SOURCE DATA —
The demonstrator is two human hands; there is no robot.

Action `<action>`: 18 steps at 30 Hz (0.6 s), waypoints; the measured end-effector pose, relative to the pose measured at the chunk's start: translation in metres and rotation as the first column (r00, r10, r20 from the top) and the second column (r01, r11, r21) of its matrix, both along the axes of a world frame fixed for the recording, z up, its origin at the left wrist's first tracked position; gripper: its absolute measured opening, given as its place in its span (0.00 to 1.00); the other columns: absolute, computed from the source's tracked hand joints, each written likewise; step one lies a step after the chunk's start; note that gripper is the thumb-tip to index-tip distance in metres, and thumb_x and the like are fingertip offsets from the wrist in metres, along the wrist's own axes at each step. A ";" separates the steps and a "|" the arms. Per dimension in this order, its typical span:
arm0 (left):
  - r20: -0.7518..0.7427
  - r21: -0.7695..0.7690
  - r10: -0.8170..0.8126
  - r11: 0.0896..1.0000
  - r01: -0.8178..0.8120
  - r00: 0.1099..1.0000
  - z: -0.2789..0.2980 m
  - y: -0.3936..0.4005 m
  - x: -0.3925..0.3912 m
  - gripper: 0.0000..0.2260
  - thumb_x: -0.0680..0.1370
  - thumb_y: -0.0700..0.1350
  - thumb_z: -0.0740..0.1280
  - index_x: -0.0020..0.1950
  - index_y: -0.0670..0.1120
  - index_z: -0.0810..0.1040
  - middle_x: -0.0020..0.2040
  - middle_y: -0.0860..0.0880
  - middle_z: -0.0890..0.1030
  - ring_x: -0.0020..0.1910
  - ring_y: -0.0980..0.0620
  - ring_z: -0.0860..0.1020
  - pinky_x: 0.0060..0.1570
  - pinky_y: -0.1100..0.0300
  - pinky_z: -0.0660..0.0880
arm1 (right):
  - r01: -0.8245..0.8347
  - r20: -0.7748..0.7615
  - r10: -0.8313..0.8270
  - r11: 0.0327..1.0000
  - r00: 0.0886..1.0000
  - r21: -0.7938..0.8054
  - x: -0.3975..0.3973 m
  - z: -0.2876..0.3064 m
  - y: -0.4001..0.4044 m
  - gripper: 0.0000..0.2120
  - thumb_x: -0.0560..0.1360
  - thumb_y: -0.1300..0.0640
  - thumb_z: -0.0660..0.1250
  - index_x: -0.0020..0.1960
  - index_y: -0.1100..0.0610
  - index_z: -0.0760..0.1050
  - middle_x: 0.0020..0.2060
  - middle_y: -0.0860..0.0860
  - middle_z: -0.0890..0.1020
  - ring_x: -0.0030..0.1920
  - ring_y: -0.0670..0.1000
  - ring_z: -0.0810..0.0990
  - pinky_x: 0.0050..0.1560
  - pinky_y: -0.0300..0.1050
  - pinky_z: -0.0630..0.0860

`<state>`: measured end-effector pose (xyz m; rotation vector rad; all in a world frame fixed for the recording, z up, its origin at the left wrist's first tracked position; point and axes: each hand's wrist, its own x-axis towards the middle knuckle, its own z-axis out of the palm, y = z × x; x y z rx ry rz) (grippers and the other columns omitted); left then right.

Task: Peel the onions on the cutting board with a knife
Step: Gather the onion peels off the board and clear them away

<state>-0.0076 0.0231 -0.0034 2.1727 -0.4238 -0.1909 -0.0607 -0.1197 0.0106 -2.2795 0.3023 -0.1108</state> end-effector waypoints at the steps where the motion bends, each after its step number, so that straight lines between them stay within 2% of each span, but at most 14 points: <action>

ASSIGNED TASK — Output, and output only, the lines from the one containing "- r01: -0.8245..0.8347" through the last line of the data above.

EXERCISE OUTPUT —
  - r01: -0.8245..0.8347
  - r20: -0.7748..0.7615
  - r10: -0.8313..0.8270
  - r11: 0.0327..1.0000
  - r00: 0.0886..1.0000
  - r21: -0.7938..0.8054
  - x: -0.3975..0.3973 m
  - z: -0.2876..0.3064 m
  - y: -0.4001..0.4044 m
  - gripper: 0.0000..0.2120
  - thumb_x: -0.0560..0.1360
  - thumb_y: -0.1300..0.0640
  - thumb_z: -0.0660..0.1250
  - index_x: -0.0020..0.1960
  - index_y: -0.1100..0.0610
  - index_z: -0.0760..0.1050
  - middle_x: 0.0020..0.2060
  - middle_y: -0.0860..0.0860
  - middle_z: -0.0890..0.1020
  - ring_x: -0.0030..0.1920
  - ring_y: -0.0670..0.1000
  - ring_z: -0.0810..0.0990
  - pinky_x: 0.0050..0.1560
  - pinky_y: -0.0300..0.1050
  - pinky_z: -0.0630..0.0860

`<state>`: measured end-effector pose (xyz m; rotation vector rad; all in a world frame fixed for the recording, z up, its origin at the left wrist's first tracked position; point and axes: each hand's wrist, its own x-axis towards the middle knuckle, its own z-axis out of the palm, y = z × x; x y z rx ry rz) (grippers and the other columns omitted); left then right.

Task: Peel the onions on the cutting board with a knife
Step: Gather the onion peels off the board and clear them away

<state>-0.0076 0.0231 -0.0034 2.1727 -0.4238 -0.1909 -0.0607 -0.1197 0.0106 -2.2795 0.3023 -0.1108</state> end-effector waypoints at the steps where the motion bends, each after its step number, so that straight lines between them stay within 2% of each span, but at most 14 points: <action>

This concludes the response.